Authors: Yujia Li , Guangzhi Zhou, Hongchao Gao （李郁佳，周广治，高红超）

Description: The architecture consists of three main components, namely encoder network, multi-perspective hierarchical attention network, and a transcription layer. We first use a basal convolutional neural network to extract multi-perspective visual representations of text imag. Then, we design a hierarchical attention network to obtain comprehensive text representations by fully capturing multiperspective visual representations. The network consists of three attention blocks. In each block, a local visual representation encoder module and a decoder module are designed equally as an ensemble. Finally, we concatenate the obtained fixed size sequence, which is the input of the transcription layer.

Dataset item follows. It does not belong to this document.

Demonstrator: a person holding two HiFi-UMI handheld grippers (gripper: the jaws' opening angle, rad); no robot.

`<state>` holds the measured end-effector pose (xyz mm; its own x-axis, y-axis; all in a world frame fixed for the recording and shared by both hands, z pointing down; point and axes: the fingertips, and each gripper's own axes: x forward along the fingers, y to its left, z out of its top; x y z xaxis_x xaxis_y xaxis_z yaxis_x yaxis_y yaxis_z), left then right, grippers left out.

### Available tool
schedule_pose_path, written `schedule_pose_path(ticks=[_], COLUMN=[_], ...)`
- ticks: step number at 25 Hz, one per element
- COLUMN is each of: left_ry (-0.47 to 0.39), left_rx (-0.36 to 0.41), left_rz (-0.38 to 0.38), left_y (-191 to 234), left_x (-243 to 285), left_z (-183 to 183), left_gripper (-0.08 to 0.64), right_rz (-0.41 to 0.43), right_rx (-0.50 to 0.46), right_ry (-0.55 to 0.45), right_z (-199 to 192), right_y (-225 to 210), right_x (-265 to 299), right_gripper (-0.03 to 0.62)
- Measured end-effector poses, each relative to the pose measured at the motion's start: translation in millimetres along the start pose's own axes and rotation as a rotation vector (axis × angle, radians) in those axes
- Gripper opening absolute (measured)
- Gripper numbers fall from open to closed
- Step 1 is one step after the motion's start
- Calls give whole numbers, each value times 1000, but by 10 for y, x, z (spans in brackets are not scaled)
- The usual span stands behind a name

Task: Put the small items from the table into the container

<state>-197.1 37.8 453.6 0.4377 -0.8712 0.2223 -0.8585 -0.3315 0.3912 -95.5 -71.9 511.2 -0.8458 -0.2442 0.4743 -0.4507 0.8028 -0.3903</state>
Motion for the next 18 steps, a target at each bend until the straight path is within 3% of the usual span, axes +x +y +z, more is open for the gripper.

Other datasets: we used training and validation datasets from the ICDAR19 competition and other challenges (ArT, LSVT), and our self-generated datasets.

我们的结构由编码器网络、多视角层次注意网络和转录层三大部分组成。首先利用卷积神经网络提取图片文本的多视角视觉表示；然后，我们设计了一个分层注意网络，通过充分捕捉多视角的视觉表征来获取综合的文本表征。该网络由三个attention块组成。在每个块中,我们集成了局部可视化表示编码器模块和解码模块。最后，我们将得到的固定大小序列串联起来作为转录层的输入。
其他数据集：我们使用了ICDAR19 比赛其他挑战（ArT、 LSVT）的训练及验证数据集，和我们自我合成的数据集。